A radical group called Decolonize This Place, which caused a reported $100,000 in damages to the New York subways, took out after former Whitney Museum Board Member Warren Kanders.

Mr. Kanders’ company Safariland manufactured law enforcement gear, including tear gas, bullet proof vests, and bomb-defusing robots. The Board did not support Kanders, who stepped down under pressure.    

It was a big victory for Decolonize This Place, and even the New York Times recognizes the implications for the museum world:

The controversy thrust the museum into the political arguments roiling the country, and came at a time of increasing scrutiny of where cultural institutions get their money. Mr. Kanders’s departure could embolden other protest movements that have demanded, with some success, that museums part ways with major donors or trustees.

Ironically, the progressiveness of the Whitney and Mr. Kanders himself did little to save them:

The growing influence of these movements, and their potential to drive away major sources of museums’ revenue such as Mr. Kanders, was evident in the reaction of Adam D. Weinberg, the Whitney’s director.

‘Here’s a man who has given a tremendous amount of his time and money to young, often edgy and radical artists — somebody who is very progressive — that’s one of the ironies of all this,” Mr. Weinberg said.

‘The Whitney Museum is one of the most progressive, the most diverse, the most engaged, open programs of any major institution in the country,’ Mr. Weinberg added. ‘Every museum director is looking at us right now and saying, ‘Gee, if the Whitney is being targeted, what’s going to happen to us?’

Not only did Kanders step down from the Whitney Board, he sold off parts of his company offensive to Decolonize. Kanders . . .

. . . announced today that he will divest from the divisions of his company that produce “crowd-control solutions.”

. . .

The latest announcement, first reported by the New York Times, comes amid reignited scrutiny of Kanders and Safariland for allegedly supplying tear gas that was deployed in recent weeks against Black Lives Matters protesters.

Safariland will now sell two of its subsidiary divisions, Defense Technology and Monadnock, which sell chemical agents, batons, restraints, and other items sold to law enforcement and military agencies. The divisions currently represent 6 percent of the company’s $500 million yearly revenue, according to the Times.

And, so, is Decolonize mollified? Not a bit.

In a “Message to Warren Kanders” on its website, Decolonize says:

Now you have seen which way the wind is blowing, so you quit the tear gas business.

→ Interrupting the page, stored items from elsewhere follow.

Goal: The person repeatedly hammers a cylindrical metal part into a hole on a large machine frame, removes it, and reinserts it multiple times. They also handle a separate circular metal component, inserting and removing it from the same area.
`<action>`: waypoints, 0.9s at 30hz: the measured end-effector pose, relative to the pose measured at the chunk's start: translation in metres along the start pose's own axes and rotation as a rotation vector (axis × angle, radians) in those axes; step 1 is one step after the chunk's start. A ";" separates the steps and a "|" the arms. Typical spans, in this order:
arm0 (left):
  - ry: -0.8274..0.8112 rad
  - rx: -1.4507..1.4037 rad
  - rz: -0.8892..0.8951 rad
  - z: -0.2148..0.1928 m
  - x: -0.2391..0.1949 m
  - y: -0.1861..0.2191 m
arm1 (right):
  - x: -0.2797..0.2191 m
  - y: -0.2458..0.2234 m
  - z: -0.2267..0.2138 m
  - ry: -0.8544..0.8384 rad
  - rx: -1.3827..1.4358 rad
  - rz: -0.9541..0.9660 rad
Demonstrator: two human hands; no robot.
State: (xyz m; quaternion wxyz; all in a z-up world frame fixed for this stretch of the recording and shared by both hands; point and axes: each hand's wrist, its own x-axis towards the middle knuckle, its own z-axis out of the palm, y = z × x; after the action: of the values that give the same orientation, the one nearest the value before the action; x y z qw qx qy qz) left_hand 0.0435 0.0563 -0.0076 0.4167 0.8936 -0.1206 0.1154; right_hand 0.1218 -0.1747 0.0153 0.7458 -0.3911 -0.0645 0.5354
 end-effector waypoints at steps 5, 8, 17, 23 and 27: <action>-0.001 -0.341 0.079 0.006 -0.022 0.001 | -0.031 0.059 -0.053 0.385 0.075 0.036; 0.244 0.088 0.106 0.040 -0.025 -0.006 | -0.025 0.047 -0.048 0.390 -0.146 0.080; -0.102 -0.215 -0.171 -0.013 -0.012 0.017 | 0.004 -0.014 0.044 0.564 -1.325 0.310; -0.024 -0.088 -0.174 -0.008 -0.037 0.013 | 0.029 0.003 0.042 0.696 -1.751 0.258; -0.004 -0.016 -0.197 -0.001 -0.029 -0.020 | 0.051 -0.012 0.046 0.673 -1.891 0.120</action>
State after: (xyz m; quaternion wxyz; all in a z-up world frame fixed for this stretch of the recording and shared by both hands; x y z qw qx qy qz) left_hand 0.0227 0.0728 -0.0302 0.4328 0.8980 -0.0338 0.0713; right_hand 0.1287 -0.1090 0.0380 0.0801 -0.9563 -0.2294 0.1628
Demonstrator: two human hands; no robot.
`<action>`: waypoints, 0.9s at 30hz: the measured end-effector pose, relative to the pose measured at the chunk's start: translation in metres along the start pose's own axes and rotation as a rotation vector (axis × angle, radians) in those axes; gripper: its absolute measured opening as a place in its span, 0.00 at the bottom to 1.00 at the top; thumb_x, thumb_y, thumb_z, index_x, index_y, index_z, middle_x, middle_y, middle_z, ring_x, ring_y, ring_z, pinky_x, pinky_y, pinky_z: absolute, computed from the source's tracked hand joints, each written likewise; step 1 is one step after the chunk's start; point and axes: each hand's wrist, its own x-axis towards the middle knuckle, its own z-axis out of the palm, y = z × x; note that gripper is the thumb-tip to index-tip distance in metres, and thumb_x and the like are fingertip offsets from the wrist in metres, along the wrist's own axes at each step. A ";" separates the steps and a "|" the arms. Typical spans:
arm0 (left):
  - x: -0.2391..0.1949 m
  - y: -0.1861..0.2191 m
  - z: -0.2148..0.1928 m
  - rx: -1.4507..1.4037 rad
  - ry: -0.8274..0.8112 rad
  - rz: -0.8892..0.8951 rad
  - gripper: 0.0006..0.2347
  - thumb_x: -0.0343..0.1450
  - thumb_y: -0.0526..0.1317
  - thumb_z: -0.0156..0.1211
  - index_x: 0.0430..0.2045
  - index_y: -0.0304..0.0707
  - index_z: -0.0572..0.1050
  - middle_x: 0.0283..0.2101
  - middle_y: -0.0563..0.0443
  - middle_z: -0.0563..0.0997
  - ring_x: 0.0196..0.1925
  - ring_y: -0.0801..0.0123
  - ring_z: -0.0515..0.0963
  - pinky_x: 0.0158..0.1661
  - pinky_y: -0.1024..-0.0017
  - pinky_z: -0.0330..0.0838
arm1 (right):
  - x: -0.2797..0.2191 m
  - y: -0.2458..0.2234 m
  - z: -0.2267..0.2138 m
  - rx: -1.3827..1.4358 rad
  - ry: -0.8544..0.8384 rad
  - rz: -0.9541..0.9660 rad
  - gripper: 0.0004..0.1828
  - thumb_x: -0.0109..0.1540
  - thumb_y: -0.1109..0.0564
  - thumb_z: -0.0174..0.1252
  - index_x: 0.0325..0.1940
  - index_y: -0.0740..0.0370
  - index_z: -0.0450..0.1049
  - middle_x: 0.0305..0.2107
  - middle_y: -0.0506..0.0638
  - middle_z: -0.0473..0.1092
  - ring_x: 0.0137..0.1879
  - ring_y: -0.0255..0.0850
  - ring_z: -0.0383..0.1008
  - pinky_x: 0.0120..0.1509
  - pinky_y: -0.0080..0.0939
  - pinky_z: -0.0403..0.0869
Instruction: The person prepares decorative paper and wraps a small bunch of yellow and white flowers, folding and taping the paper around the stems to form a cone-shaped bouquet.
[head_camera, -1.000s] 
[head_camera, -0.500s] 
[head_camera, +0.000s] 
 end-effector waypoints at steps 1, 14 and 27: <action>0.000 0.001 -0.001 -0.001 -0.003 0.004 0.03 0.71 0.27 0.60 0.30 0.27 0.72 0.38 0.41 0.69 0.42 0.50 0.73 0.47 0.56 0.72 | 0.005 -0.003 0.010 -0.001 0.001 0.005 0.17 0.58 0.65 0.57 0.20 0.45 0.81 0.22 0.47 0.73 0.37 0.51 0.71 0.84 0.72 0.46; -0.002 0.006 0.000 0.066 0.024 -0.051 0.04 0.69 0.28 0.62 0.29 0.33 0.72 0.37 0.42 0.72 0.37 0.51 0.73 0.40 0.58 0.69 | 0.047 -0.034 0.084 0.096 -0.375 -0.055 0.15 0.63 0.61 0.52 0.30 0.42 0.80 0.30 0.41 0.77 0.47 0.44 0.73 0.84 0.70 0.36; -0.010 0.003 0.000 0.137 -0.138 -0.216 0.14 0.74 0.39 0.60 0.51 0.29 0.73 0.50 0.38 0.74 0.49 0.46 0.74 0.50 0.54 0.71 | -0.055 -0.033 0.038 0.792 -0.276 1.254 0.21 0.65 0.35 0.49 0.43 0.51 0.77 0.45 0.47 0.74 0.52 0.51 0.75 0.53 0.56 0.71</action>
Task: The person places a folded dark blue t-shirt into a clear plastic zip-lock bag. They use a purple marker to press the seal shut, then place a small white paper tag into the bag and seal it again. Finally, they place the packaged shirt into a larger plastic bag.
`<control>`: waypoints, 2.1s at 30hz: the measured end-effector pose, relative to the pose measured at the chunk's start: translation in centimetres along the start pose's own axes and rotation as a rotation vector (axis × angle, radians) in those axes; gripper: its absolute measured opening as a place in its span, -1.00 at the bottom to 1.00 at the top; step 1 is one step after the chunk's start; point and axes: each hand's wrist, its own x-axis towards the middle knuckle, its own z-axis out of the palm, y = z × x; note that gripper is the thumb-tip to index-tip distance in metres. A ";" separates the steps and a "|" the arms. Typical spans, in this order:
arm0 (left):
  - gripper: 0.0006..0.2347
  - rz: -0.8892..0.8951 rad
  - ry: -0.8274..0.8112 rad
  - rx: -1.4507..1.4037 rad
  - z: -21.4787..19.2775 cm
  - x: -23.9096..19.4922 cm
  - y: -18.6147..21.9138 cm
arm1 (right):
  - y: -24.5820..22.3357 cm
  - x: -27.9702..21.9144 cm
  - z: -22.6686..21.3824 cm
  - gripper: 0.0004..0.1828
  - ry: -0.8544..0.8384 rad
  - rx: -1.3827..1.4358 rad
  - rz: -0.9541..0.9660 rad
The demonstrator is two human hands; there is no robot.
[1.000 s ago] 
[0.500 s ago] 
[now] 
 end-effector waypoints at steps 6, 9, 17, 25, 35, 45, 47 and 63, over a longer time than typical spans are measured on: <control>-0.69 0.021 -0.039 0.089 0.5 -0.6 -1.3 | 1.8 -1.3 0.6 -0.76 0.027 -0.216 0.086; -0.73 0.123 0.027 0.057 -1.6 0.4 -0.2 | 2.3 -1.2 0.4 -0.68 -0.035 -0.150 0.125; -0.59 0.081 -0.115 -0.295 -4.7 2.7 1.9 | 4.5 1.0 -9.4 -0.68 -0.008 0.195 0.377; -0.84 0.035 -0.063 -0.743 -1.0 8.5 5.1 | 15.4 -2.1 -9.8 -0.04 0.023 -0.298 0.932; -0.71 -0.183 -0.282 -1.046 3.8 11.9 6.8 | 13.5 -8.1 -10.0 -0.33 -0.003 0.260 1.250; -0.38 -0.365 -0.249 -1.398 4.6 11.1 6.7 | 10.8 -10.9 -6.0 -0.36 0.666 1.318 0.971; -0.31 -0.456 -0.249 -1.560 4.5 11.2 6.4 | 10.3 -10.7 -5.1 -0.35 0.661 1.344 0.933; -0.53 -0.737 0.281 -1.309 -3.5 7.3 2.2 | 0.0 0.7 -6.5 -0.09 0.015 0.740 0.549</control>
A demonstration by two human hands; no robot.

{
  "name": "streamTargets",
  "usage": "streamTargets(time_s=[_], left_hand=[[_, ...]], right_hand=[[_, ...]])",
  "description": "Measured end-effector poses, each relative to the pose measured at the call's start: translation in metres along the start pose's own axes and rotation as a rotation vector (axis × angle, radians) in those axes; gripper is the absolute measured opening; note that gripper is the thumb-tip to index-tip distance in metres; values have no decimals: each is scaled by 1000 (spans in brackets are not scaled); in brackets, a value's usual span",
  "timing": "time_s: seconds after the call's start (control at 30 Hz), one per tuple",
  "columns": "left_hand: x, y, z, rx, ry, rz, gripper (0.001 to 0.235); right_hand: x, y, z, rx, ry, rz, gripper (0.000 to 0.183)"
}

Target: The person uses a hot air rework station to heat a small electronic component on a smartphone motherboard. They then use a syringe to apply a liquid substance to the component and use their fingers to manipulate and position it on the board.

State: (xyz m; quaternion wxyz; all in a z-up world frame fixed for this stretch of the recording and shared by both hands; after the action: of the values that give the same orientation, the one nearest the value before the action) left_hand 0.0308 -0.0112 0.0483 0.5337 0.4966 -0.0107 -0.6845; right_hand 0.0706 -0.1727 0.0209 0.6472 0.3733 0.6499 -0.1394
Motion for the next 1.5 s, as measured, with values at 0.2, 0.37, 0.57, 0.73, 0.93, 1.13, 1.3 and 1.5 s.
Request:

But we are not done with you. We call on you to show the world that you acknowledge the wrongs by returning the profits to those that you harmed by your products. Individuals, groups, and movements that you knew would be harmed by the armed violence of states. Make reparations by handing over the money to causes devoted to care, healing and justice. We call you to show that this is not just a calculated business decision to sell when the going gets rough.

I bet Decolonize wouldn’t mid accepting some of that cash. Corporations have fallen all over themselves donating millions to Black Lives Matter, and why shouldn’t Decolonize get a cut?

We had a “mostly peaceful” demonstration in my Adams Morgan neighborhood the other night. From my window, I watched BLM members firing off firecrackers. I am heading out to buy defensive equipment.

Decolonize wants to disarm people like me who might purchase legal items in an effort to protect ourselves.

And if an organization like Decolonize can force a powerful man off a prestigious board and then get him to sell part of his company, we should not underestimate their power to prevent us from protecting ourselves.

I urge you to peruse their website, and remember, while doing so, that Decolonize is more powerful than the Whitney Museum of American Art Board.